Franz Thomé (21 November 1807 – 22 May 1872) was an Austrian theatre director and actor.

== Life ==
Born in Vienna, Thomé was the son of an official of the Russian Ambassador in Vienna, Prince Andrey Razumovsky. After his father's death his mother moved with him to Dresden, where he completed high school. When his mother remarried, the family moved back to Vienna, where he began his theatre career at the age of 17. He had his first engagements in Vienna, Mainz and Paris, where the company he belonged to failed financially. From 1837 Thomé played first in Pest and then in Nürnberg. Shortly thereafter he took over the direction of the theatre in Ljubljana, which at that time was connected with that of Trieste. In 1847 he was engaged by Count Skarbek after Lemberg in his newly built theatre as artistic director, but returned to Ljubljana, Trieste and Klagenfurt as early as 1848. In 1850 he took over the direction of the Landständisches Theater in Graz. A saying of this time - based on the excellent stage design he supported - was:
One must hear the prophet in Vienna and see it in Gratz."
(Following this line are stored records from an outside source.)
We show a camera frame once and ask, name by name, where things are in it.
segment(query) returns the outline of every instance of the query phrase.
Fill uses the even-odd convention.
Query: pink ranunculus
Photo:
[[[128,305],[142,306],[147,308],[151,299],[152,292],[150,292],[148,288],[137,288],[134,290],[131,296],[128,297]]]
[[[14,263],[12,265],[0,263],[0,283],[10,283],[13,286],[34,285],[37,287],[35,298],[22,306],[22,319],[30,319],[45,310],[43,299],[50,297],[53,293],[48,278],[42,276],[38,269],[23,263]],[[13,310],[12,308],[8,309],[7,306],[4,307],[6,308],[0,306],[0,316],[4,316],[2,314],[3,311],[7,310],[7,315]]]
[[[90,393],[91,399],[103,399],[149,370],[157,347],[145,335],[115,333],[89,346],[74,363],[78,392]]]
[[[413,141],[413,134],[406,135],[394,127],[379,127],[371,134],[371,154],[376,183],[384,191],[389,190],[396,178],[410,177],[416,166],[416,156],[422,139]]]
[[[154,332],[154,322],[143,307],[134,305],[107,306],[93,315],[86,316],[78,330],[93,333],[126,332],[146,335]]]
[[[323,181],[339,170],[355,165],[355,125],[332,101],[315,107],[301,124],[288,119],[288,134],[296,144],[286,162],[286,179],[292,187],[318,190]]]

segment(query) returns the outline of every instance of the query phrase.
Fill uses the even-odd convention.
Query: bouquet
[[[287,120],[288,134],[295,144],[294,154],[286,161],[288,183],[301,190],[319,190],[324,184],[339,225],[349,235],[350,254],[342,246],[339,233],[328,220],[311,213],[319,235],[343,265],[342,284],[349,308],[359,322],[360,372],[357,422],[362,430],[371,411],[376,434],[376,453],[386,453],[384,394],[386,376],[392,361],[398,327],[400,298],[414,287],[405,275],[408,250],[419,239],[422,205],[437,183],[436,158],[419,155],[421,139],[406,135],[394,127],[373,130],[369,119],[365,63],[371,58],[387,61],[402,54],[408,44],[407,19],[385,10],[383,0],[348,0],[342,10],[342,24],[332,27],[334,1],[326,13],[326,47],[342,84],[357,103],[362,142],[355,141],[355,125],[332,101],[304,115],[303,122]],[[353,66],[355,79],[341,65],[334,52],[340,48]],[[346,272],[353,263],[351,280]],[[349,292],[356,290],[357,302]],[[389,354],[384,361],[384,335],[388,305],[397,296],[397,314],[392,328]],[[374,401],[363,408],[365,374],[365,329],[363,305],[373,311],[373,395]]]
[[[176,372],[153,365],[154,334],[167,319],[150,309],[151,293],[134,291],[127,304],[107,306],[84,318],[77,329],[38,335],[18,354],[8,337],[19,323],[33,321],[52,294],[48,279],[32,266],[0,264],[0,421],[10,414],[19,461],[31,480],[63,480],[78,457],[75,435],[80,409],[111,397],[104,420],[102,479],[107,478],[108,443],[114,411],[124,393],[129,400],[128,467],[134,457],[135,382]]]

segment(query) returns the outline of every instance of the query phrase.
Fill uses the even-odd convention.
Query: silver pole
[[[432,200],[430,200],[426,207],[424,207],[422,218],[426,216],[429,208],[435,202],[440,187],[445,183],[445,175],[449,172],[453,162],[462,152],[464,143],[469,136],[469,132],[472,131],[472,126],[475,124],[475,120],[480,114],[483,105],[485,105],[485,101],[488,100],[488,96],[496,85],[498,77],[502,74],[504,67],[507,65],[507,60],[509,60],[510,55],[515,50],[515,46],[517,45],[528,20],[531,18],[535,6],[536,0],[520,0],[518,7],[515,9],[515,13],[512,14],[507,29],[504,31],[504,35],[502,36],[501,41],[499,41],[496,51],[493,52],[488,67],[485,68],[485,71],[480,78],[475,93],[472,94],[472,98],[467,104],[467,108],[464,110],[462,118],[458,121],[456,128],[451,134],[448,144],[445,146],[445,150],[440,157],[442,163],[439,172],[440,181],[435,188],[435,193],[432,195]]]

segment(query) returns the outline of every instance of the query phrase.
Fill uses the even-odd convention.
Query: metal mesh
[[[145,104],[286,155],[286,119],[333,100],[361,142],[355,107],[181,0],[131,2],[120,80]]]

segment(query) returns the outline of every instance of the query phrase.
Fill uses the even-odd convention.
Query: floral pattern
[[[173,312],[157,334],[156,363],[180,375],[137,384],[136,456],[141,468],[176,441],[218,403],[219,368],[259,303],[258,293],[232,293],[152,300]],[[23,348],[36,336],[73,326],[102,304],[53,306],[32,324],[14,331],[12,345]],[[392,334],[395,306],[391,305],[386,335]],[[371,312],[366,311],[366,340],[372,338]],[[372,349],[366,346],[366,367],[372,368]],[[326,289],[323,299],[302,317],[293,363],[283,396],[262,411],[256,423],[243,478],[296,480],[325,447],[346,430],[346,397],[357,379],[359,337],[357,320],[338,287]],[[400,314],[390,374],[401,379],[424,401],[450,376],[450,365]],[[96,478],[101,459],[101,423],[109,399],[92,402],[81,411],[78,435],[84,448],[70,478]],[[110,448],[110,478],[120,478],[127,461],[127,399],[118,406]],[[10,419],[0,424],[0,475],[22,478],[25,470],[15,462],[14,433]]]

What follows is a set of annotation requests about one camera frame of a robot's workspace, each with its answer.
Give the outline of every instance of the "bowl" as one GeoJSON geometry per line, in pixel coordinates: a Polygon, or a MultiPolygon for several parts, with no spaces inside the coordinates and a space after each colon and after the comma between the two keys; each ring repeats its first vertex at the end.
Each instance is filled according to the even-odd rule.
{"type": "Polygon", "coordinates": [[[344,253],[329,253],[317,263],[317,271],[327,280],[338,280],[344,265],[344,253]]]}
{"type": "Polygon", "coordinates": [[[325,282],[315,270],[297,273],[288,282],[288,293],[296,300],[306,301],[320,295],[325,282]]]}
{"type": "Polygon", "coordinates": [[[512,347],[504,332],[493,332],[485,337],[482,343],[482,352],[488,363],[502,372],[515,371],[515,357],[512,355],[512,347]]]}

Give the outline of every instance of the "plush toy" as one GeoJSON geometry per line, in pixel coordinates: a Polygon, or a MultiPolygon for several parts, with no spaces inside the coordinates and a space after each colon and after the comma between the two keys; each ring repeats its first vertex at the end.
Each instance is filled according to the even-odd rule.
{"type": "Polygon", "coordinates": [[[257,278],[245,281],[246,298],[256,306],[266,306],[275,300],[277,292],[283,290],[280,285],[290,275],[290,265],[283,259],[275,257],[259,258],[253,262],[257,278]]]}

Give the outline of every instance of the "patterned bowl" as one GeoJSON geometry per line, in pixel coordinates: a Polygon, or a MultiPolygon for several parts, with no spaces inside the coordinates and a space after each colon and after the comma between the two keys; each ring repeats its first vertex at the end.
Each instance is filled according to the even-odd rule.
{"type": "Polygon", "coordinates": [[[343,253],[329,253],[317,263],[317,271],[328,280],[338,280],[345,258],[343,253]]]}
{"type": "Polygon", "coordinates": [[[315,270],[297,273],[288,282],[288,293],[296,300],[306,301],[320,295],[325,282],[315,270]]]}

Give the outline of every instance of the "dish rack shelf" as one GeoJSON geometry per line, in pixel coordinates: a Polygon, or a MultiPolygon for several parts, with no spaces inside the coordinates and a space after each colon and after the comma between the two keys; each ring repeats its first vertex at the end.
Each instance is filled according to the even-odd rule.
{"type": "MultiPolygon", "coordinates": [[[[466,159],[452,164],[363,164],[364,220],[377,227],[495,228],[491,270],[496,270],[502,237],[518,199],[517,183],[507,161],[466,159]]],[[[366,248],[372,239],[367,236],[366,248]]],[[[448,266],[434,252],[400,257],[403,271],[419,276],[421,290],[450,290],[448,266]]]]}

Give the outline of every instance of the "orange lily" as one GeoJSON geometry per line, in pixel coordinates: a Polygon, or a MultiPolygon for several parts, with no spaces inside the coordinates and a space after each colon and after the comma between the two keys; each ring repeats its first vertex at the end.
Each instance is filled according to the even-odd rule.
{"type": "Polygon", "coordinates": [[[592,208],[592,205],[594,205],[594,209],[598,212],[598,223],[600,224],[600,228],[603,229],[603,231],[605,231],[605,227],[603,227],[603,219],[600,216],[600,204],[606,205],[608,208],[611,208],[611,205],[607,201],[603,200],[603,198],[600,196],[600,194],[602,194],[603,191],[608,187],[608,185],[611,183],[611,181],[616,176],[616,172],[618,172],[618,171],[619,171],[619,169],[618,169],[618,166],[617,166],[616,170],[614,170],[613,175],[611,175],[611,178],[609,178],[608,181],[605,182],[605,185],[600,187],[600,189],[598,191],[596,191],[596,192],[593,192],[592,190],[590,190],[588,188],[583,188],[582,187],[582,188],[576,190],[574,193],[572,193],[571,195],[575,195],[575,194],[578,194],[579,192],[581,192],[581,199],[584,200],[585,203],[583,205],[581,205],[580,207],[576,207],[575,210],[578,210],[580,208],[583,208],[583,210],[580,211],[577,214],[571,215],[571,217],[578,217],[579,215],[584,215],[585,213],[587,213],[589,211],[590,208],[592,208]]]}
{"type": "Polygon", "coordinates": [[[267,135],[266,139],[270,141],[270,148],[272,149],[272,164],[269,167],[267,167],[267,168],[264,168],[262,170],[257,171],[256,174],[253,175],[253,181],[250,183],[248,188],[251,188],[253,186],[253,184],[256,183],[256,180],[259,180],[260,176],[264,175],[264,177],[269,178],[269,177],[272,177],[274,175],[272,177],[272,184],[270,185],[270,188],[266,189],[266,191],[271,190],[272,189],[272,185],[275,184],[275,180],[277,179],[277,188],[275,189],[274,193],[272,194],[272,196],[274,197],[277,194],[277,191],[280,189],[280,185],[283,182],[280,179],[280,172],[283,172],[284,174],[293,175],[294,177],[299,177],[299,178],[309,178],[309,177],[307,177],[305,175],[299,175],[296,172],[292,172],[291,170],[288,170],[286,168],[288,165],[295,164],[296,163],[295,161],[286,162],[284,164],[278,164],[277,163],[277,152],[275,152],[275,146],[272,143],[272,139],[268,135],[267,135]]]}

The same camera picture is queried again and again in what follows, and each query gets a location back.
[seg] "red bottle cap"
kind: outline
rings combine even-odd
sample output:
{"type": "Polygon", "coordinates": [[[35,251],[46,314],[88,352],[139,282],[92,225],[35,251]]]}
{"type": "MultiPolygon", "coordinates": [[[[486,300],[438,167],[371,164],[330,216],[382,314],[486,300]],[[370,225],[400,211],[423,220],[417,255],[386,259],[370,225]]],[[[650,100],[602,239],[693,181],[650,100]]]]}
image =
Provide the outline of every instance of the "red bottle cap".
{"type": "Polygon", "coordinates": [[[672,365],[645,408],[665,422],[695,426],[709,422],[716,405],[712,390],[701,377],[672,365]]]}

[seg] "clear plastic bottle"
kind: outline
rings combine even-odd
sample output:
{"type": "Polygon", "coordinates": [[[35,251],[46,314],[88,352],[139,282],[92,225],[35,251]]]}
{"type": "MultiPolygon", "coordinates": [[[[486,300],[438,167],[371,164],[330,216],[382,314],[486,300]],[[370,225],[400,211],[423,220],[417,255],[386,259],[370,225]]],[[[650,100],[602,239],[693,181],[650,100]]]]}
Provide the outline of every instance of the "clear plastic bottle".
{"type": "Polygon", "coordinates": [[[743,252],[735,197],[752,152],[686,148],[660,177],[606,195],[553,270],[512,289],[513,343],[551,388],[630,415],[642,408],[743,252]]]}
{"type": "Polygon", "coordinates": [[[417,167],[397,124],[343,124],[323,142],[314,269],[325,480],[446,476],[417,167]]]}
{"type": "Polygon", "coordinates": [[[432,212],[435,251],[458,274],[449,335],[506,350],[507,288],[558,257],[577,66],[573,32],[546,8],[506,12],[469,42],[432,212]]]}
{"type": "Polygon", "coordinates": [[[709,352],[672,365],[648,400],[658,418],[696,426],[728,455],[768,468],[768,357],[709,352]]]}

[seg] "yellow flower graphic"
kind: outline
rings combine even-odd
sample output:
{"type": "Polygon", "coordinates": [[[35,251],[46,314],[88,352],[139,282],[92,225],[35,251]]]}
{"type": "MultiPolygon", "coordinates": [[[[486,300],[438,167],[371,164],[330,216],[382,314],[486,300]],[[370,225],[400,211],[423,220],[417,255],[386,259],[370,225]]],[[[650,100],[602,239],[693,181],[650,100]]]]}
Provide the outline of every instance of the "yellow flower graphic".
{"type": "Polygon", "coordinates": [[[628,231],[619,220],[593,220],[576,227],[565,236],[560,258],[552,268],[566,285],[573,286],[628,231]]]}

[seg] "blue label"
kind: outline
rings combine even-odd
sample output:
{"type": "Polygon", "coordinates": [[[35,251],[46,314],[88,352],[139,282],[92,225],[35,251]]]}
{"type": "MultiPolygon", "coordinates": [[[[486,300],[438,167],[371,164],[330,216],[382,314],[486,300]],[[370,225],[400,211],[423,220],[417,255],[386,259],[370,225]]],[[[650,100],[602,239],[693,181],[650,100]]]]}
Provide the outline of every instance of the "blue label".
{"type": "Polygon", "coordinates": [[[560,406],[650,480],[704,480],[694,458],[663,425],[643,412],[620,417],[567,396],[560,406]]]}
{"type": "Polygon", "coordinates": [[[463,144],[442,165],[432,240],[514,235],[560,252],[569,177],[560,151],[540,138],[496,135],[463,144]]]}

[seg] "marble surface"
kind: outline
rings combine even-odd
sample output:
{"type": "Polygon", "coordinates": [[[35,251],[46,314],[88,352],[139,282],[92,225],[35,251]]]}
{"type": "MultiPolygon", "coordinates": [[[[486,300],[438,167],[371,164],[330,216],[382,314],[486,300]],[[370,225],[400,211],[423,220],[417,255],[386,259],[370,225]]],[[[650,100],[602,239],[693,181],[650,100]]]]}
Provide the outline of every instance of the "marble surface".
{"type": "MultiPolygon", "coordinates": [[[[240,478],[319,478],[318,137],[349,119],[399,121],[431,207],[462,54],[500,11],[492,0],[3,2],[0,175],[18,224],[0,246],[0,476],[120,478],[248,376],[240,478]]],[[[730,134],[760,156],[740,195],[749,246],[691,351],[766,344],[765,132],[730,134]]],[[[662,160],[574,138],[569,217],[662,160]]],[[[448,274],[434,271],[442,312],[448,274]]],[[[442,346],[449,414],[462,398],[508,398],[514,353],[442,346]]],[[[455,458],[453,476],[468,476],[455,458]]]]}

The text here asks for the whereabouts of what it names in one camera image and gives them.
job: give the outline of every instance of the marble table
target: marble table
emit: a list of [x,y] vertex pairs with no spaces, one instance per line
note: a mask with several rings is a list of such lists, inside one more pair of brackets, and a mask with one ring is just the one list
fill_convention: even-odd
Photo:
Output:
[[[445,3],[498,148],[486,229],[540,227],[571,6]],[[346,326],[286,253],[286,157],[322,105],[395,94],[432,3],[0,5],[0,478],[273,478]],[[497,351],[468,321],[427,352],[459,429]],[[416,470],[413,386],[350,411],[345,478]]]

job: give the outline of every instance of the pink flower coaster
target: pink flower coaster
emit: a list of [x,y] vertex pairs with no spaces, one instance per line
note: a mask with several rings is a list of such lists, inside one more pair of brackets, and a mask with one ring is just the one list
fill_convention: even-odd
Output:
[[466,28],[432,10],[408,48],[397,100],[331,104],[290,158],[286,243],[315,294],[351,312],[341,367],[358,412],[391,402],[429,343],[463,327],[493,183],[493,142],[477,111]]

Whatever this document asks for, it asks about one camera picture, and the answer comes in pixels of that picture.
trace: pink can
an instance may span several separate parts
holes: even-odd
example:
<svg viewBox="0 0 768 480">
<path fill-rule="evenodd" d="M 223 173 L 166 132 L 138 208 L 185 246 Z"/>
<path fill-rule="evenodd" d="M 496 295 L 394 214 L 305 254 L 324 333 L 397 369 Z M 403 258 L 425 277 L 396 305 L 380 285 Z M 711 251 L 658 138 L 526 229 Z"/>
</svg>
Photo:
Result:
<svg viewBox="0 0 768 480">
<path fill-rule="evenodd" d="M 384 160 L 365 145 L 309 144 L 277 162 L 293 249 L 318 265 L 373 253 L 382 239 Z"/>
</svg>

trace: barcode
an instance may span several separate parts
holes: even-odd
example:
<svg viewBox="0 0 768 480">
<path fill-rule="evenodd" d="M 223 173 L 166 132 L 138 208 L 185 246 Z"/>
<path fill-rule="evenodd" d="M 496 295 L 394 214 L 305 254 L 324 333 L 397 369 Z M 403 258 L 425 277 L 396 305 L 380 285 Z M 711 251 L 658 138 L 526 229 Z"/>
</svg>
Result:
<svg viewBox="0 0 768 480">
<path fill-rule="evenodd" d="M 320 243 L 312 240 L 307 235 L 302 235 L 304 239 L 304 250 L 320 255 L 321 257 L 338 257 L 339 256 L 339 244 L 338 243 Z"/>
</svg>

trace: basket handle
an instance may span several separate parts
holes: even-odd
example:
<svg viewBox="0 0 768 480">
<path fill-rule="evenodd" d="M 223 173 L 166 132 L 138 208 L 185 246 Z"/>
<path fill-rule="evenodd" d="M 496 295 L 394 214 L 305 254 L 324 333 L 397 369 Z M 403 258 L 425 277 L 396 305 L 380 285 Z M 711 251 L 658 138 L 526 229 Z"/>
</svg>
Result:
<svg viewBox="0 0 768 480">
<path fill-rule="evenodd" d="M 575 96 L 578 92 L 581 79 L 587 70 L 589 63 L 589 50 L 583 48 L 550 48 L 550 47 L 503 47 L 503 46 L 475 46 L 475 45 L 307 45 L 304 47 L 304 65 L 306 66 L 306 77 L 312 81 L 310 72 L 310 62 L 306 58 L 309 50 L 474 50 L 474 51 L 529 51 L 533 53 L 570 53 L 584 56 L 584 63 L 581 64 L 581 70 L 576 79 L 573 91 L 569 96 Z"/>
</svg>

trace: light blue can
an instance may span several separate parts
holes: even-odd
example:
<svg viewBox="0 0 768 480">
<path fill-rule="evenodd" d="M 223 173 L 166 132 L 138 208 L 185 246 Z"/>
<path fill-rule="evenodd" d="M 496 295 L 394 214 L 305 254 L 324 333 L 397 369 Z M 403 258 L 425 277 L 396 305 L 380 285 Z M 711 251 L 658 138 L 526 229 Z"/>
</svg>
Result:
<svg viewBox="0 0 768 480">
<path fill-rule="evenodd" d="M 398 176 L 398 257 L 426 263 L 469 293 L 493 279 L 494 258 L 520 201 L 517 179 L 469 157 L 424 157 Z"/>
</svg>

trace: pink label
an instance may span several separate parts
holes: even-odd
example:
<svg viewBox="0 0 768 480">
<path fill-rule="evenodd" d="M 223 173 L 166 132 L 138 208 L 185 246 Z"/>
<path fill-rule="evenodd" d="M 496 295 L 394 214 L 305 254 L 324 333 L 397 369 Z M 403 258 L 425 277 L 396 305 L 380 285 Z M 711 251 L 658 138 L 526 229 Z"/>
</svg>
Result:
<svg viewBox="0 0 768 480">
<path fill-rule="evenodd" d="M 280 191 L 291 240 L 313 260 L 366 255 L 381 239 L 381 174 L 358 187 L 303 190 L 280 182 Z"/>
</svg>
From 22 March 1853 until 1858 he was director of the theatre in Riga. From 1859 he led - first together with Johann August Stöger - the Prague Estates Theatre. When he threw himself with it in 1860 because of financial discrepancies, he continued to run the theatre alone until 1864. Some well-known actors, like the later Viennese Burgschauspieler Konrad Adolf Hallenstein and the singers Franz Innozenz Nachbaur and Eduard Bachmann, he brought into his ensemble. After a short interruption he led this theatre again from 1865 to 1866, until it was closed by the Austro-Prussian War. A foundation of Thomé was the New Town, Prague theatre he built at his own expense, from 1868 he also directed the stage of Linz.

In 1870 Thomé suffered a stroke, terminated his contract in Linz and returned to Prague, where he died in 1872 at age 68 after a second stroke.

He was married twice, from 1837 (in Pest) with the local singer and chorist Dlle. Baumgärtner and after his move to Prague with the singer Dlle. Günther; from this second marriage he had a daughter.

Thomé founded the Artists' and Society Schlaraffia together with some of his actors and singers on 10 October 1859 in Prague.